Requirement >>
Return each entry word for word, without its pictures.

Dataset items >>
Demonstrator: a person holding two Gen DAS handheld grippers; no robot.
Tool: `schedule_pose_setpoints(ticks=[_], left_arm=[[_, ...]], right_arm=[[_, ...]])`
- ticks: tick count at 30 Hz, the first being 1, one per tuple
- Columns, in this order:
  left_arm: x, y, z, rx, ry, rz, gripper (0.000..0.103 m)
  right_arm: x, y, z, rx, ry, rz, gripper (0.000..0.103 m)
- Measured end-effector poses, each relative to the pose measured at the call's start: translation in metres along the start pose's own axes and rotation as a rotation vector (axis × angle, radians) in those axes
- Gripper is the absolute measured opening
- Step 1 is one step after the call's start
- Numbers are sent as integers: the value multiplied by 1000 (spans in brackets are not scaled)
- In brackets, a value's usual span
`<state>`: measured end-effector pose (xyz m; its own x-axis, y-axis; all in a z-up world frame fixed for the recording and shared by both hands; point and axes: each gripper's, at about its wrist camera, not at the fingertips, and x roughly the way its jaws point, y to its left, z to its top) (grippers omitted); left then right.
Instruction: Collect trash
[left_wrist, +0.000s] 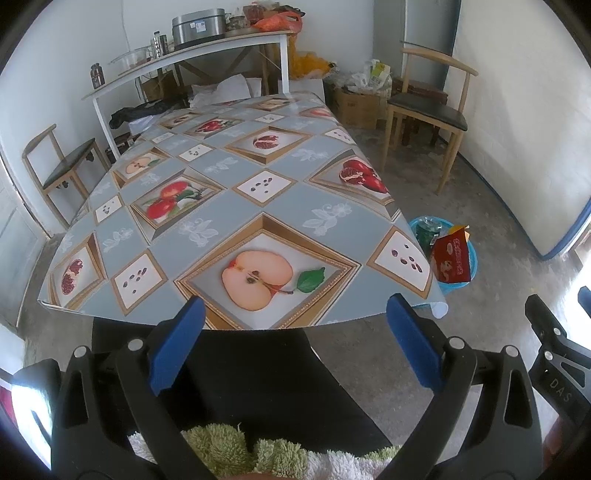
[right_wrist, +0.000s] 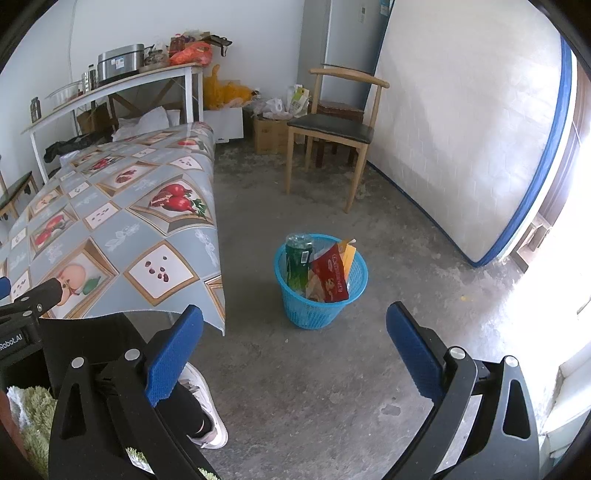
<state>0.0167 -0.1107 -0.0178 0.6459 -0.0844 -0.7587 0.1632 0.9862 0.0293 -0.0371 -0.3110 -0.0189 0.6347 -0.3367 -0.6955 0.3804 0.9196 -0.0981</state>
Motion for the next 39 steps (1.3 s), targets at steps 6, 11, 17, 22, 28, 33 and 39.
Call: schedule_pose_setpoints(ticks=[6, 11, 17, 22, 28, 33, 39], left_arm=[[0, 1, 0, -1, -2, 1, 94], [0, 2, 0, -1, -2, 0, 94], [1, 2, 0, 3, 1, -3, 94], [0, 2, 0, 0, -3, -2, 94], [0, 2, 1, -1, -2, -2, 94], [0, 2, 1, 0, -2, -2, 94], [0, 2, 1, -1, -2, -2, 94]], right_arm=[[0, 1, 0, -1, -1, 1, 97], [-2, 1, 1, -3, -7, 0, 97], [-3, 1, 2, -4, -9, 0, 97], [-4, 1, 4, -6, -14, 1, 97], [-6, 4, 4, -11, -21, -2, 97], [-7, 5, 4, -12, -22, -2, 97], [-7, 5, 5, -11, -22, -2, 97]])
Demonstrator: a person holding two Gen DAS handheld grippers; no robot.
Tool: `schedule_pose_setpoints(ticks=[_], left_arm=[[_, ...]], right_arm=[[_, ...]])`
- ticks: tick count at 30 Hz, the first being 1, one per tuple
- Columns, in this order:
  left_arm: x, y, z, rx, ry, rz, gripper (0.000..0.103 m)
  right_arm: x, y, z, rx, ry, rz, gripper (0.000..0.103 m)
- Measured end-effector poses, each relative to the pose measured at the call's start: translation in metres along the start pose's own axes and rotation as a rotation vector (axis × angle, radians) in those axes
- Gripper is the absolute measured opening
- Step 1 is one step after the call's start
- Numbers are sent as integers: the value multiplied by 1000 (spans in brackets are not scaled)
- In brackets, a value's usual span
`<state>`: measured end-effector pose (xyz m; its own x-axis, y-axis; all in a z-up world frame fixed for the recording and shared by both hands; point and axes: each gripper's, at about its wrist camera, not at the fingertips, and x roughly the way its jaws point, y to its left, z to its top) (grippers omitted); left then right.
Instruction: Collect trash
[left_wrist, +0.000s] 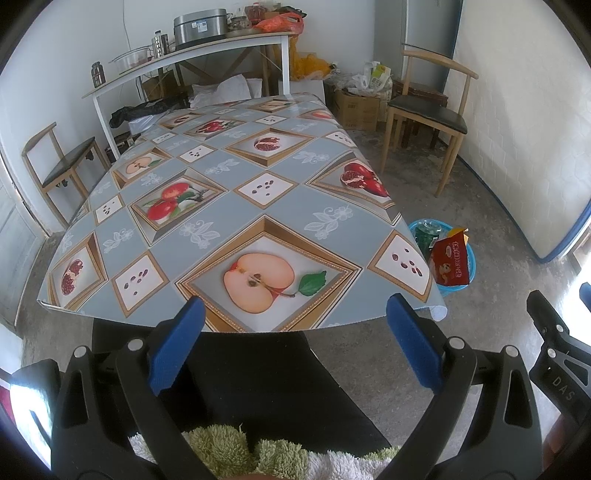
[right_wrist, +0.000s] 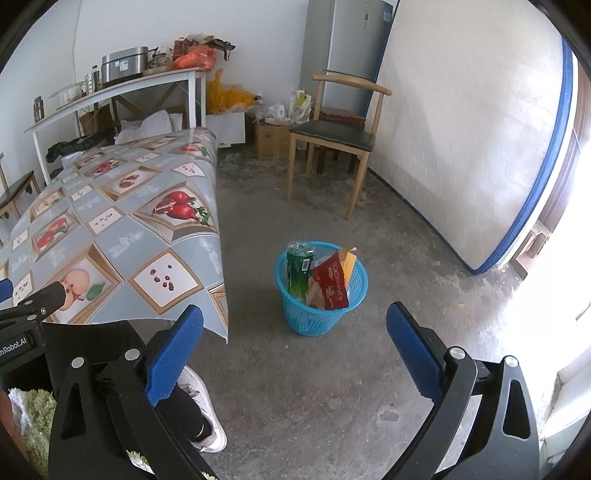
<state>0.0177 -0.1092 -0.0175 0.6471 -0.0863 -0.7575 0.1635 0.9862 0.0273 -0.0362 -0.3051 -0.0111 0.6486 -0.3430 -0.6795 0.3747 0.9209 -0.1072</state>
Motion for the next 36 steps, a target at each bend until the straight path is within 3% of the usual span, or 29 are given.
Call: schedule_pose_setpoints(ticks=[36], left_arm=[[0, 1, -1, 0, 0, -2, 94]], right_arm=[[-1, -5, 4, 0, -3, -7, 97]])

Task result >>
Demonstrator: a person holding two Gen DAS handheld grippers; no robot.
Tool: `schedule_pose_setpoints(ticks=[_], left_arm=[[_, ...]], right_arm=[[_, ...]])`
- ticks: tick count at 30 Hz, the first being 1, one per tuple
- Columns, in this order:
  left_arm: x, y, z, rx, ry, rz, gripper (0.000..0.103 m)
  right_arm: x, y, z, rx, ry, rz, gripper (0.000..0.103 m)
- Measured end-effector poses, each relative to the pose measured at the call's start: translation in metres along the start pose's own axes and rotation as a rotation vector (axis × angle, radians) in those axes
- Gripper is the absolute measured opening
- Step 1 is one step after the call's start
- Numbers are sent as integers: the value multiplied by 1000 (spans in brackets are not scaled)
- In brackets, a value's usual span
`<state>`: measured end-effector pose (xyz m; its own x-axis, y-axis; all in a z-up world frame fixed for the recording and shared by both hands; point and axes: each gripper's, at about its wrist camera, not at the fingertips, and x roughly the way its jaws point, y to its left, z to its top) (grippers omitted); left then right.
Instruction: Collect trash
[left_wrist, +0.000s] 
[right_wrist, +0.000s] 
<state>0.0167 -0.1107 -0.0178 0.6459 -0.0844 -0.7587 0.1632 0.9862 0.0293 -0.0371 -0.3110 -0.0189 0.6347 -0.3367 -0.6955 0.3804 0.9196 -0.0981</state>
Motion for the next 39 steps (1.3 s), targets at steps 6, 11, 17, 22, 28, 33 and 39.
Call: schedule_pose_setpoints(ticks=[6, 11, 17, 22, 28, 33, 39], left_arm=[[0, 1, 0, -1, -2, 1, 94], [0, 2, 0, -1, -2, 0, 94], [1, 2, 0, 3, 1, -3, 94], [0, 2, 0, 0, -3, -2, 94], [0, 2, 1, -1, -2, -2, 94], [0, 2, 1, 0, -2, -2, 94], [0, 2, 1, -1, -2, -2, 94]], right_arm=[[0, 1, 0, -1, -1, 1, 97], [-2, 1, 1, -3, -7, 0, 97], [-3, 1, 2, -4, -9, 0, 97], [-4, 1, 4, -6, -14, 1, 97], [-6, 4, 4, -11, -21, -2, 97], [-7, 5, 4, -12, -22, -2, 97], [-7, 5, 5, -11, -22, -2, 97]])
Demonstrator: a person holding two Gen DAS handheld grippers; no robot.
Tool: `schedule_pose_setpoints(ticks=[_], left_arm=[[_, ...]], right_arm=[[_, ...]])`
- ticks: tick count at 30 Hz, the first being 1, one per tuple
- Columns, in this order:
  left_arm: x, y, z, rx, ry, rz, gripper (0.000..0.103 m)
  right_arm: x, y, z, rx, ry, rz, gripper (0.000..0.103 m)
- Measured end-effector poses, each relative to the pose measured at the call's start: translation in metres along the start pose's own axes and rotation as a rotation vector (axis × angle, radians) in those axes
- Gripper is the absolute measured opening
- Step 1 is one step after the call's start
- Numbers are sent as integers: the value multiplied by 1000 (spans in brackets are not scaled)
- In brackets, a value's usual span
`<state>`: measured end-effector pose (xyz m; its own x-axis, y-axis; all in a z-up world frame fixed for the recording and shared by both hands; point and axes: each gripper's, at about its wrist camera, not at the fingertips, and x roughly the way its jaws point, y to its left, z to its top) (grippers omitted); left then right.
Instruction: Collect trash
[left_wrist, +0.000s] 
[right_wrist, +0.000s] 
<state>0.0177 -0.1092 -0.0175 0.6471 -0.0863 -0.7575 0.1635 0.9862 0.0273 -0.0362 -0.3051 -0.0111 0.6486 -0.3430 -0.6795 0.3747 0.9209 -0.1072</state>
Motion for the next 36 steps, a target at each bend until the straight path is within 3% of the usual span, or 29 are given.
Call: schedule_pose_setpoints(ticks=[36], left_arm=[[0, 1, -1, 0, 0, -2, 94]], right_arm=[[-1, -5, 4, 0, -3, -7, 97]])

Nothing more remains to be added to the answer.